Vicki decided to open a store in NYC after a woman with a tiny shop selling Native American and Mexican jewelry walked right up to her at a show and said she wanted Vicki to take it. “We met with the landlord,” she shares. “There was an empty shop right next to it and he said, ‘I will double the size of your shop and break through and build it for free.’”
It was a wonderful showroom and a fun place to do business—constantly buzzing with customers, buyers, stylists and even some notable celebrities. The jewelry graced more covers and has been seen in many major fashion publications worldwide. Her collection has been worn by Britney Spears, Cindy Crawford, Mary J. Blige, Zoë Kravitz and Beyoncé.
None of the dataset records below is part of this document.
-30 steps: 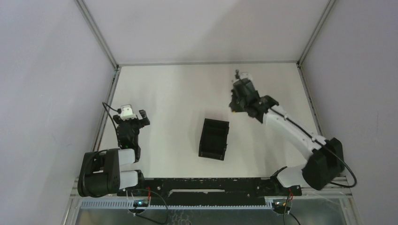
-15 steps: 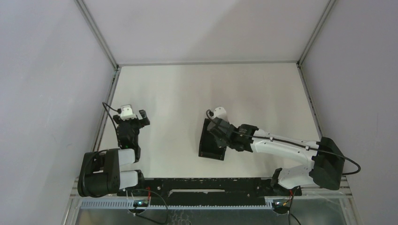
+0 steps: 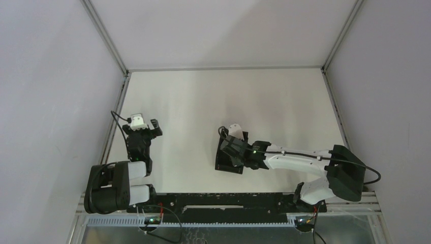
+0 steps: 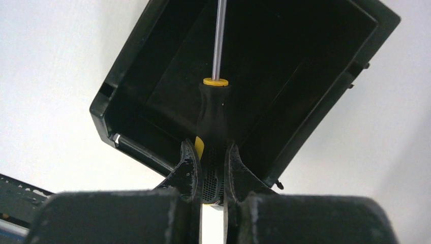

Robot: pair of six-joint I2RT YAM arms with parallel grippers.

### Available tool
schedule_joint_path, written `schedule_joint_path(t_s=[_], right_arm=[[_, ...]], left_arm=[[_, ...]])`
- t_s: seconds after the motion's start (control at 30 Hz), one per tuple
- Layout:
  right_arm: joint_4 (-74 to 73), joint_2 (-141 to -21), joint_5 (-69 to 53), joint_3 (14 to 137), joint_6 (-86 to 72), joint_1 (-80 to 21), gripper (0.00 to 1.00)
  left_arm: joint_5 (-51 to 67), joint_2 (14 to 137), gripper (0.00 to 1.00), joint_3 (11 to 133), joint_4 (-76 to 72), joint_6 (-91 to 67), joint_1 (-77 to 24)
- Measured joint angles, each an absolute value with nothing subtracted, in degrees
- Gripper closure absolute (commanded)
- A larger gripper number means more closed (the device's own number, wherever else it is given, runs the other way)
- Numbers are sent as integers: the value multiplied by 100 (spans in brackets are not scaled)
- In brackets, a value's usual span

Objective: Put the screwdriver in the bin

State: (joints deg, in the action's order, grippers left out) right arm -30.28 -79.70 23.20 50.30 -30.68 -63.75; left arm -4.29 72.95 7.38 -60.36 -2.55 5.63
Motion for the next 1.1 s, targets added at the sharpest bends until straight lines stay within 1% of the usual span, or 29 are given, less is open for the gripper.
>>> schedule_joint_path(t_s=[0.03,0.1,0.13,0.2,0.23,0.37,0.43,0.47,0.63,0.7,0.87,0.9,0.93,0.97,1.0,1.1], right_arm=[[-3011,-8034,2316,5028,-3087,-6375,89],[-2971,-8125,2307,5026,-3120,-6377,88],[-2952,-8160,2305,5026,-3135,-6377,85],[-2923,-8204,2303,5026,-3159,-6377,72],[-2906,-8237,2305,5026,-3181,-6377,68],[-2847,-8370,2259,5026,-3293,-6379,44],[-2810,-8372,2233,5026,-3328,-6379,34],[-2783,-8359,2215,5026,-3339,-6379,31],[-2742,-8121,2086,5028,-3350,-6377,29],[-2759,-7961,2014,5065,-3319,-6377,24],[-2849,-7686,1940,5540,-3197,-6154,20],[-2853,-7614,1914,5621,-3181,-6040,18],[-2860,-7526,1894,5673,-3175,-5905,13],[-2875,-7415,1885,5701,-3157,-5721,4],[-2932,-7290,1898,5712,-3124,-5496,1],[-3188,-7022,2045,5712,-2991,-4919,0]], left_arm=[[-429,7295,0,738,-6036,-255,563],[-429,7295,0,738,-6036,-255,563],[-429,7295,0,738,-6036,-255,563],[-429,7295,0,738,-6036,-255,563],[-429,7295,0,738,-6036,-257,563],[-429,7295,0,738,-6036,-255,563],[-429,7295,0,738,-6036,-255,563],[-429,7295,0,738,-6036,-255,563],[-429,7295,0,738,-6036,-255,563],[-429,7295,0,738,-6036,-255,563],[-429,7295,0,738,-6036,-255,563],[-429,7295,0,738,-6036,-255,563],[-429,7295,0,738,-6036,-255,563],[-429,7295,0,738,-6036,-255,563],[-429,7295,0,738,-6036,-255,563],[-429,7295,0,738,-6036,-255,563]])
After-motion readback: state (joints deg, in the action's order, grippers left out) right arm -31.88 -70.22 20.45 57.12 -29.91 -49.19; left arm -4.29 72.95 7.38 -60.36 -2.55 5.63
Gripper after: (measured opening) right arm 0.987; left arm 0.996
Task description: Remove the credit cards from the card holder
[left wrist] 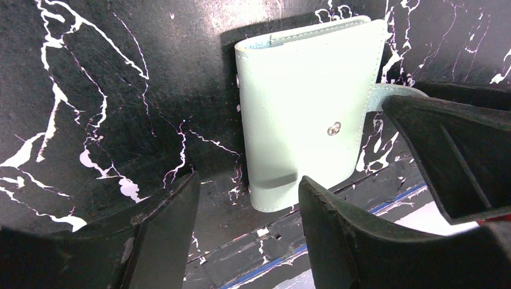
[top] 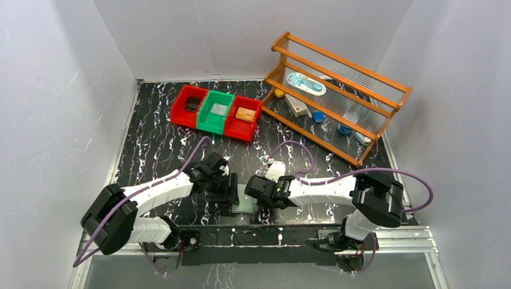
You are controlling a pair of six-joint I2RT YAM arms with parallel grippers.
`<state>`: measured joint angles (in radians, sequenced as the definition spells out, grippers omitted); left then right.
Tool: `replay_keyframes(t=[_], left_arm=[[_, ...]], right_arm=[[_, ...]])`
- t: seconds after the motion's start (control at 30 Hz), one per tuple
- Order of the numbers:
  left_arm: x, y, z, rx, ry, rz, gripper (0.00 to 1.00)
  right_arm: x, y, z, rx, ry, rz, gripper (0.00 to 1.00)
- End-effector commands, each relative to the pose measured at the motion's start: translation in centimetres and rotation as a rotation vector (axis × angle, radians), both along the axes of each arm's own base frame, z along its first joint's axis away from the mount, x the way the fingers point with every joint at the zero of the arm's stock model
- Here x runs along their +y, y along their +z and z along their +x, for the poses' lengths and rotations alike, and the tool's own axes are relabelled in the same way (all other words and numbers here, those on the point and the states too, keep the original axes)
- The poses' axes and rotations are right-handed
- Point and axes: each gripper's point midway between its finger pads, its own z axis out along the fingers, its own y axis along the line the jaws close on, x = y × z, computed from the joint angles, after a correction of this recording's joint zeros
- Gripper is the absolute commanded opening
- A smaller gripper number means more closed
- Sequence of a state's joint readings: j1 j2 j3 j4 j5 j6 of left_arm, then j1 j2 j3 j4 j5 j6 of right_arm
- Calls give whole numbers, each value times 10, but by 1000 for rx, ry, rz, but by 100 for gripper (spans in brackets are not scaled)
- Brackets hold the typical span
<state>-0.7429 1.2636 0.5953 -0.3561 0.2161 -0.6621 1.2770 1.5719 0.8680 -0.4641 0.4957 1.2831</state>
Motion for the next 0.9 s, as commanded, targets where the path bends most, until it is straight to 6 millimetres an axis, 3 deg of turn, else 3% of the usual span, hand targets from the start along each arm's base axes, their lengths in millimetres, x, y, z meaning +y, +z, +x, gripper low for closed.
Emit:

Over the years Vicki has become an expert in Native American jewelry. Her Southwestern collection of jewelry is handcrafted from semiprecious stones like turquoise, coral, jet and lapis lazuli and set traditionally in sterling silver. Each piece is truly made with love.
“My Native American friends told me that their grandparents said to never work when you’re unhappy,” she says. “It goes into the work because the stones are porous and handmade. It’s called energy transfer. A Navajo silversmith named Steven Yellowhorse says that while he works, he always thinks about the person out there whom the piece is going to. He’s aware of the connectedness that he has to his buyer. The idea is that if it’s made with love, the art piece will be worn with love.”
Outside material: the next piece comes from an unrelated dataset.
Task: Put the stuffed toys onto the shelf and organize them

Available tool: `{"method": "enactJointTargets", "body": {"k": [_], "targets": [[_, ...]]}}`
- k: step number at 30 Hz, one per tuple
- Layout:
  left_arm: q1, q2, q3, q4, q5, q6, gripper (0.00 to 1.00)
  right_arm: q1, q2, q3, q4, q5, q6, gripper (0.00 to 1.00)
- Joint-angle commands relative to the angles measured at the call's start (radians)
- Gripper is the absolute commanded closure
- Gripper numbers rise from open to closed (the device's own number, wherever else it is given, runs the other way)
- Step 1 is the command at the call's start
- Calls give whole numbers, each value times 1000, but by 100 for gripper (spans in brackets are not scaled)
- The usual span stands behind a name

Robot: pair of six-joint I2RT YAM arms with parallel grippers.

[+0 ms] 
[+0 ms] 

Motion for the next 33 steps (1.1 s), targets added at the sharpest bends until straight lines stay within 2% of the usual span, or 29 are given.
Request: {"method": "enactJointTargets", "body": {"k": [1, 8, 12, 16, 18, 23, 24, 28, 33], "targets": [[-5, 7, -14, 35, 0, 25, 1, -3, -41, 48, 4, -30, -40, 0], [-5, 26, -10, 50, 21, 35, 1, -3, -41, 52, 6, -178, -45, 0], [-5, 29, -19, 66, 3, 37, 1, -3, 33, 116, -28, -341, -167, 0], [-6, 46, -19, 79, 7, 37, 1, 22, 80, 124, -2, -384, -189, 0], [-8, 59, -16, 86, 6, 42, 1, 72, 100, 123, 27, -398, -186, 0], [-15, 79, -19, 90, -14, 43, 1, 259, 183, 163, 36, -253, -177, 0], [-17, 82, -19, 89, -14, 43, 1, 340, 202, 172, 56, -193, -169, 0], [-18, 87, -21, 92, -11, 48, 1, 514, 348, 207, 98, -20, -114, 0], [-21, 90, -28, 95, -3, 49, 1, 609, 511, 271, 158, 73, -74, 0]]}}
Vicki carries both vintage and contemporary collections. Her vintage collection includes pieces from the 1920s to the 1970s and is made of styles traditional to Native American nations of the Southwest, including Navajo, Hopi and Zuni. She also showcases pieces by sought-after contemporary artists.
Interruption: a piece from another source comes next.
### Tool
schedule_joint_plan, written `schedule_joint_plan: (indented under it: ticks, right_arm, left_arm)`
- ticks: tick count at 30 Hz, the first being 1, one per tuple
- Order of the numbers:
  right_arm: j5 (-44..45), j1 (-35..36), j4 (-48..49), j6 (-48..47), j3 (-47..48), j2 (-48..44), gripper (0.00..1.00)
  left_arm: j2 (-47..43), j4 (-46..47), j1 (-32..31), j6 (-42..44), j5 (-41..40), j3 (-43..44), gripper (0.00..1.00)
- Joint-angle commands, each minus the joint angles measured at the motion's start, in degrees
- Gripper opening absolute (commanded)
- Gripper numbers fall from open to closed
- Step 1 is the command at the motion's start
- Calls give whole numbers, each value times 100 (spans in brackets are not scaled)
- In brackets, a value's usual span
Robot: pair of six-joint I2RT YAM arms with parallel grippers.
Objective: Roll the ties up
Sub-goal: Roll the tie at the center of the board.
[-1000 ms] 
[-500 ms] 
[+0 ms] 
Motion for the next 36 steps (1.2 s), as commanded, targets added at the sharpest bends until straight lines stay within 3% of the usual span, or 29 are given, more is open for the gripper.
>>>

“It’s never the same. It’s always changing because it’s art,” Vicki says. “I also love that the jewelry is handmade. You feel the hand of the maker, and it has a warmth to it. It connects you to history, to a culture, to a place. It’s like jazz. It is our art form. Wearable art is an original American art form. It’s handmade in the United States from start to finish—from mining to polishing—and never imported.”
The passion that Steve and Vicki have for their work is palpable. When they got married, it made sense to bring the jewelry and the artifacts together under one roof—just as their worlds came together in 2008. As proprietors of Vicki Turbeville Southwestern Jewelry and Mountain Lion Trading Post, the two consider themselves curators—each piece they choose is special and unique.
And through that care, they have built a loyal client base—some spanning decades. When they present a show, it’s like seeing old friends. “It’s quality, not quantity,” says Vicki. “You could say we are caretakers. We find new homes for things we honor.”